Could you give the data below again exactly, apart from the pictures?

____________

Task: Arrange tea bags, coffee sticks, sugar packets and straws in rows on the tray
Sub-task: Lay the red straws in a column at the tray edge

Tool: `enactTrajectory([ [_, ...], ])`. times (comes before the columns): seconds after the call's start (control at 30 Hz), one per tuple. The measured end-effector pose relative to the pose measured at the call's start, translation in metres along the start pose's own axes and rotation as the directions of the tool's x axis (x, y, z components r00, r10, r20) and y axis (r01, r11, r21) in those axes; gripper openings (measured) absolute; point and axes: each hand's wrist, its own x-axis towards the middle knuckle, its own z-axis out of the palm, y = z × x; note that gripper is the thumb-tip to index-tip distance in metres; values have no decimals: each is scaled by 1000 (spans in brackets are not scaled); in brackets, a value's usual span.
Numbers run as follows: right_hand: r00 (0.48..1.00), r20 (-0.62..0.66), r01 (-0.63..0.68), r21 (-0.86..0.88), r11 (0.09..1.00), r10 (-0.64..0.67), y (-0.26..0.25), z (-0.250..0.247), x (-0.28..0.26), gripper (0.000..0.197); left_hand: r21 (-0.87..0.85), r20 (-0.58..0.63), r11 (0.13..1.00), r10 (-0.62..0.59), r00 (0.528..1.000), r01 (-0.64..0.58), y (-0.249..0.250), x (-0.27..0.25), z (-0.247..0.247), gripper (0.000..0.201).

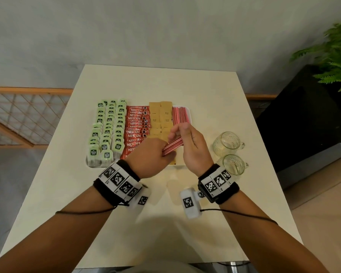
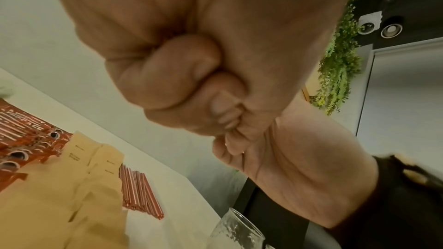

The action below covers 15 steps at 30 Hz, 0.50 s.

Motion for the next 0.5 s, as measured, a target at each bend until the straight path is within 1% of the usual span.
enactTrajectory([
  [0.1, 998, 66, 2, -223, 975, 13, -3, -9, 1, 43, 14, 10, 1000, -1, 1000, 1, -7, 0, -2, 37],
  [0.17, 995, 93, 1, -316, 949, 30, -5, -12, 1, 51, -1, 29, 1000, 1, 1000, -1, -9, 0, -4, 29],
  [0.23, 997, 60, -20, -296, 955, 40, -4, -13, 2, 59, -24, 52, 1000, 1, 999, 0, -9, 1, -7, 25],
  [0.33, 999, -19, -53, -240, 969, 49, 2, -14, 3, 57, -131, 74, 991, -5, 997, 15, -7, 1, -11, 27],
  [0.37, 998, -46, -60, -228, 972, 51, 3, -13, 3, 55, -202, 58, 979, -22, 998, 34, -6, 0, -12, 27],
  [0.43, 992, -109, -82, -199, 977, 61, 5, -12, 3, 53, -353, -29, 932, -103, 994, 86, -3, -1, -14, 29],
  [0.47, 988, -139, -86, -178, 980, 62, 5, -11, 2, 53, -397, -77, 911, -153, 985, 111, -2, -2, -13, 37],
  [0.5, 985, -165, -83, -164, 983, 56, 5, -10, 1, 55, -409, -114, 903, -190, 975, 128, -1, -1, -12, 49],
])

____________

◆ COMPLETED TASK
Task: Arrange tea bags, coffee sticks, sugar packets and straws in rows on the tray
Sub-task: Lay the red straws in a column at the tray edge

Tool: `enactTrajectory([ [_, ...], ])`. times (comes before the columns): seconds after the call's start (control at 30 Hz), one per tuple. The measured end-effector pose relative to the pose measured at the call's start, translation in metres along the start pose's own axes and rotation as the directions of the tool's x axis (x, y, z components r00, r10, r20) and y axis (r01, r11, r21) in those axes; gripper openings (measured) absolute; point and axes: each hand's wrist, its own x-axis towards the middle knuckle, its own z-axis out of the palm, y = z × x; note that gripper is the thumb-tip to index-tip distance in metres; values have no decimals: each is scaled by 1000 (spans in brackets are not scaled); in brackets, a value's usual span.
Numbers run as follows: right_hand: r00 (0.48..1.00), r20 (-0.62..0.66), r01 (-0.63..0.68), r21 (-0.86..0.88), r11 (0.09..1.00), r10 (-0.64..0.67), y (-0.26..0.25), z (-0.250..0.247), x (-0.28..0.26), gripper (0.000..0.197); left_hand: r21 (-0.87..0.85), r20 (-0.58..0.63), r11 (0.13..1.00), r10 (-0.62..0.59), r00 (0.528..1.000), r01 (-0.64..0.58), y (-0.249..0.250), x (-0.27..0.25), z (-0.247..0.247), gripper (0.000..0.201).


The action below covers 15 steps at 30 Hz, 0.50 s.

Motion for the next 0.5 s, as measured, a target at each bend until the straight path is within 1% of the usual span.
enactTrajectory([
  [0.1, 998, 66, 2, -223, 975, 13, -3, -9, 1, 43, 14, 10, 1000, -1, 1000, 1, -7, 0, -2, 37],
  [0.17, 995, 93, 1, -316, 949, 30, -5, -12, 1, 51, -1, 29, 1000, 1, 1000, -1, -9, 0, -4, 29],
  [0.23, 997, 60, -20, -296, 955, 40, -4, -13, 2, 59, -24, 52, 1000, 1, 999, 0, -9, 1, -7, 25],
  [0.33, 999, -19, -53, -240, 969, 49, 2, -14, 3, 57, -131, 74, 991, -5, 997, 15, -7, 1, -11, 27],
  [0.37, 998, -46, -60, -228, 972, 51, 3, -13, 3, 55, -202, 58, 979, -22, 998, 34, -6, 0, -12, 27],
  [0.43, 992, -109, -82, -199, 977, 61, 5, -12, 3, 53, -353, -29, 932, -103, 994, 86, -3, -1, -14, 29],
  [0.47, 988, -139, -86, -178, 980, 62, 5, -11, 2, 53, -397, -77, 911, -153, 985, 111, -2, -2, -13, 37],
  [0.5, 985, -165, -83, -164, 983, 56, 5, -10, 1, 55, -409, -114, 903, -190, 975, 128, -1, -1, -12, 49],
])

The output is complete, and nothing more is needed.